▸ **Work to be completed**
Would you retype the listing word for word, skipping its pictures?
Data excerpt Block Start
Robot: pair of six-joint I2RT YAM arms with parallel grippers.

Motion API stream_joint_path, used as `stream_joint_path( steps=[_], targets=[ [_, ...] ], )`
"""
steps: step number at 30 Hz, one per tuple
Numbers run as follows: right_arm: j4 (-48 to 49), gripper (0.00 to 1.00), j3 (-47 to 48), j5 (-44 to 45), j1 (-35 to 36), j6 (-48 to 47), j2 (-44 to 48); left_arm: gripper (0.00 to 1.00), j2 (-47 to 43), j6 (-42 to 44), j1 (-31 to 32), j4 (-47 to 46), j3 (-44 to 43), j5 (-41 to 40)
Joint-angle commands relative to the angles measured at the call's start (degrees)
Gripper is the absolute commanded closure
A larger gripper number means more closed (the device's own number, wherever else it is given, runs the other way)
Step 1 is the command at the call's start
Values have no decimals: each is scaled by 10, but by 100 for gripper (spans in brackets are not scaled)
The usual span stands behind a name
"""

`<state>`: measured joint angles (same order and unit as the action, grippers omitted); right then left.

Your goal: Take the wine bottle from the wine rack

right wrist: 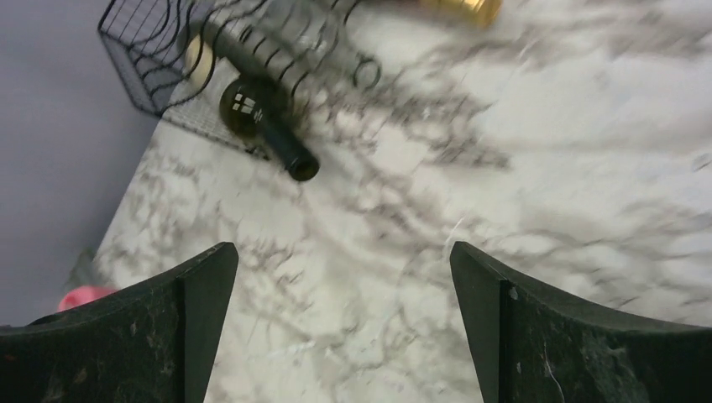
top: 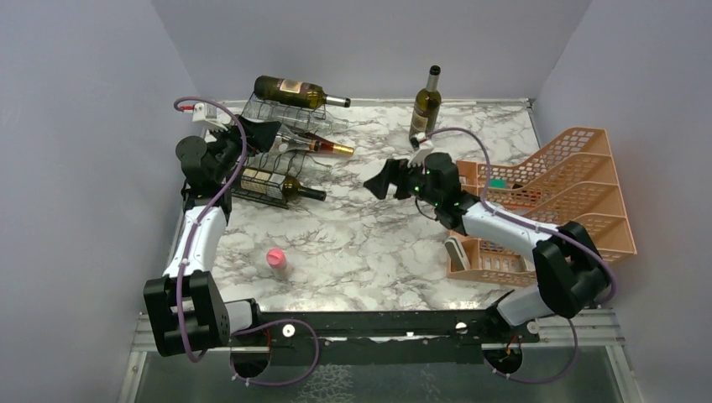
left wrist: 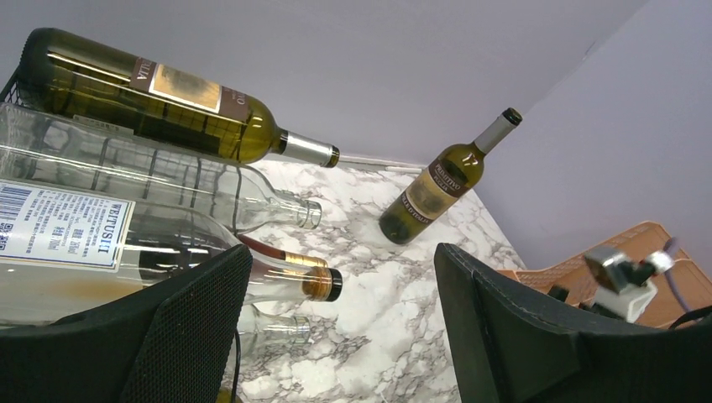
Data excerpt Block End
▸ **Task answer**
Robot: pair of six-joint I2RT YAM arms with parallel grippers.

Motion API stream_joint_path, used as `stream_joint_path( steps=[_], targets=[ [_, ...] ], )`
"""
steps: step number at 30 Hz, one per tuple
Numbers run as follows: right_arm: j4 (-48 to 49), gripper (0.00 to 1.00), j3 (-47 to 48), j5 (-44 to 45), j1 (-35 to 36), j6 (-48 to 47), j2 (-44 to 48); left_arm: gripper (0.00 to 1.00), j2 (-47 to 43), j6 (-42 to 44), j1 (-31 to 32), j4 (-47 to 46), j3 (-44 to 43), j5 (-41 to 40)
Joint-angle commands relative to the angles measured at the call's start (degrees)
Gripper is the absolute commanded closure
A larger gripper number means more closed (the device's own number, wherever else it is given, runs the other way)
Step 1 is the command at the call's start
Values have no decimals: each is scaled by 10, but by 100 for gripper (spans in brackets are not scaled)
The usual span stands behind a name
"""

`<state>`: measured joint angles (same order and unit as the action, grippers omitted); right then left.

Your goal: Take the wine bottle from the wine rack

right wrist: 
top: 
left wrist: 

Output is complete for this exercise.